Mutiny on the Danube

The mutiny on the Danube is described in detail by Tacitus, Annales 1.16-30. In summary, it opens with three three legions in summer camp. News of Augustus’ death reaches the camp and the commander, Iunius Blaesus, reduces duties for a period of mourning. One of the soldiers, Percennius, complains to his fellows about the conditions of service. The soldiers break ranks and come together in a combined assembly of the legions. Blaesus becomes aware of the mutiny. Soldiers who were engaged in other tasks away from camp also mutiny and attack their camp prefect. Some of the soldiers attack neighbouring villages. When Blaesus orders them punished, the mutiny becomes more violent and a man named Vibulenus complained that his brother had been killed (though there was no evidence of any brother). A centurion, Lucilius, was killed. He was recognised as being brutal and renowned for beating his soldiers with such violence that the vine stick all centurions carried was often broken on their backs.At this point, Blaesus, despite his best efforts, has lost control of the camp and an embassy is sent to Rome to present the soldiers’ demands.

Tiberius sends his son, Drusus, and the praetorian prefect Sejanus to deal with the issue. Drusus reads a letter from his father, offering concessions, but the soldiers are unimpressed and the meeting breaks up in violent disorder. Overnight, there is a lunar eclipse. The soldiers are spooked by this sign of divine displeasure and persuaded of their errors. Vibulenus and Percennius were summoned to Drusus and killed. Their bodies were either buried under the general’s tent or thrown out into the ditch.


Tacitus gives us a summary speech from an ordinary soldier that inspires the mutiny. It is worth examining the passage in some detail (1.16-17).

  • How does Tacitus introduce Percennius and how does that introduction affect the way we read the speech?
  • Is Percennius accurately describing the situation of the soldiery?

In very few places in Roman history-writing do we get the voice of a person of the lower classes.

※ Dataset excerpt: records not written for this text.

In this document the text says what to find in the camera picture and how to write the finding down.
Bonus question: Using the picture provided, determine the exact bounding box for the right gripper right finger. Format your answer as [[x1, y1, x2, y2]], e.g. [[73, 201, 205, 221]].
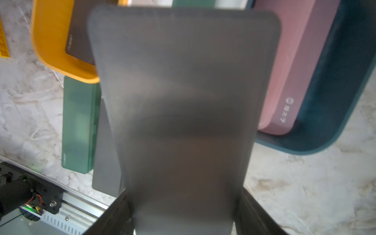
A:
[[234, 188, 287, 235]]

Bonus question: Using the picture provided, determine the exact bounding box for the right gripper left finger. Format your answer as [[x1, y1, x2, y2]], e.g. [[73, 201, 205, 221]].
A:
[[84, 190, 134, 235]]

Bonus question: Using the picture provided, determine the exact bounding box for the dark grey pencil case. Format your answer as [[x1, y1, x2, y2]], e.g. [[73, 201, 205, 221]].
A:
[[87, 5, 281, 235], [92, 100, 124, 197]]

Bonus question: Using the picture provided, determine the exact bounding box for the light green pencil case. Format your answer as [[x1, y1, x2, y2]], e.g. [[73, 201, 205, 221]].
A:
[[61, 76, 101, 174]]

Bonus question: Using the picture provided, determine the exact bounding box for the black pencil case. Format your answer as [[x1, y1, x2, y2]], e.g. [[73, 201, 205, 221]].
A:
[[65, 0, 118, 65]]

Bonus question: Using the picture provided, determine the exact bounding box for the pink pencil case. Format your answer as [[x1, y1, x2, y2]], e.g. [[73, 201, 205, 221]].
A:
[[254, 1, 340, 135]]

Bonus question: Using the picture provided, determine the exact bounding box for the dark teal storage box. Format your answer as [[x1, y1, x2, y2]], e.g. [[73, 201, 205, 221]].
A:
[[256, 1, 376, 155]]

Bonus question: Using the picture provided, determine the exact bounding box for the yellow storage box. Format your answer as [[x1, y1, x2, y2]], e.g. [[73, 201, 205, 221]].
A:
[[30, 0, 130, 84]]

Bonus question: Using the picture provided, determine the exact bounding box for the white storage box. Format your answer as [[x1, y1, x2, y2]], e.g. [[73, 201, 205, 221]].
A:
[[127, 0, 248, 9]]

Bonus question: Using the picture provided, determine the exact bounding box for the yellow triangular block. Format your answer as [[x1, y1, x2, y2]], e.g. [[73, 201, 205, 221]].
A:
[[0, 21, 10, 59]]

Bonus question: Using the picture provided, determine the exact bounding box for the aluminium rail frame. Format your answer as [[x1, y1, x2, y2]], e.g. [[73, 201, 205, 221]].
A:
[[1, 156, 115, 235]]

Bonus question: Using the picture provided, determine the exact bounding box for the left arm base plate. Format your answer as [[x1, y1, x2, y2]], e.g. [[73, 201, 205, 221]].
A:
[[1, 162, 64, 217]]

  • Is it likely that Tacitus had a report of what was actually said?
  • What does Tacitus think of a lower-class person making a political intervention?

Points to note:

  • Percennius compares the Roman soldiers to slaves. This is an intensely political point because Roman soldiers were citizens and citizens were supposed to be free. They were also supposed to be free from violence since they were protected by the law. Slaves were neither citizens nor protected by law.
  • In the imperial period, political discussions focused on the issue of whether it was possible to be free in a system in which everyone was subordinated to the whim of the emperor.
  • Percennius references the instability of Tiberius’s position: he may also be referencing the role the soldiers played in the civil wars that put Augustus on the throne, suggesting that the throne was in the gift of the soldiers, the very people who were treated with such disrespect.
  • Perecennius discusses military benefits. The pay of the soldiers was 10 asses (a small copper coin) per day. They want one denarius per day. There were 16 asses to the denarius and so this was substantial increase in pay. Their previous increase in pay had been sixty years earlier, under Julius Caesar.
  • The soldiers also received a bonus on discharge from the army, normally after 20 years, of 3000 denarii (more than 8 years pay) [Dio, 55.23]. Percennius complains that this was not often delayed, or that the soldiers were given land in lieu of payment. Why would the Roman state do this? See Military Crisis under Augustus.
  • After Percennius had spoken, the soldiers point to their grey hair and their wounded bodies in confirmation of what he had said. Display of wounded bodies is a way in which Republican orators sometimes asserted that they had served the state and thus had a right to be heard in assemblies.

Does the speech have a Republican flavour?

End of the Mutiny (Annales 1.28-29)

The end of the mutiny also raises problems. Drusus reads a letter from his father, Tiberius, but all the main demands of the soldiers have, he says, to be referred to the senate. The soldiers react with anger: they point out that they can be punished without reference to a court, but rewards were seemingly not under the authority of their commander? This seems a reference to the paradoxical nature of the early Tiberian period, which was both monarchic and Republican. See Accession Debate.  When the debate broke up, there must have been uncertainty as to what would happen next: would the mutiny turn into a march on Rome?

Overnight, the soldiers are spooked by the eclipse.

  • Romans had a good knowledge of the movement of the planets and could predict such astronomical events. The soldiers come across as primitive and unlearned in their reaction. What does this tell us about Tacitus’s attitude towards the soldiers?
  • When the good centurions are sent round the tents, how do they persuade them back to loyalty?
    • What does this tell us about Roman religion and its link to politics?
    • What does it tell us about the imperial family

Then it is all over. The leading mutineers are killed. The soldiers are intimidated. Drusus goes back to Rome. Attention shifts to Germany.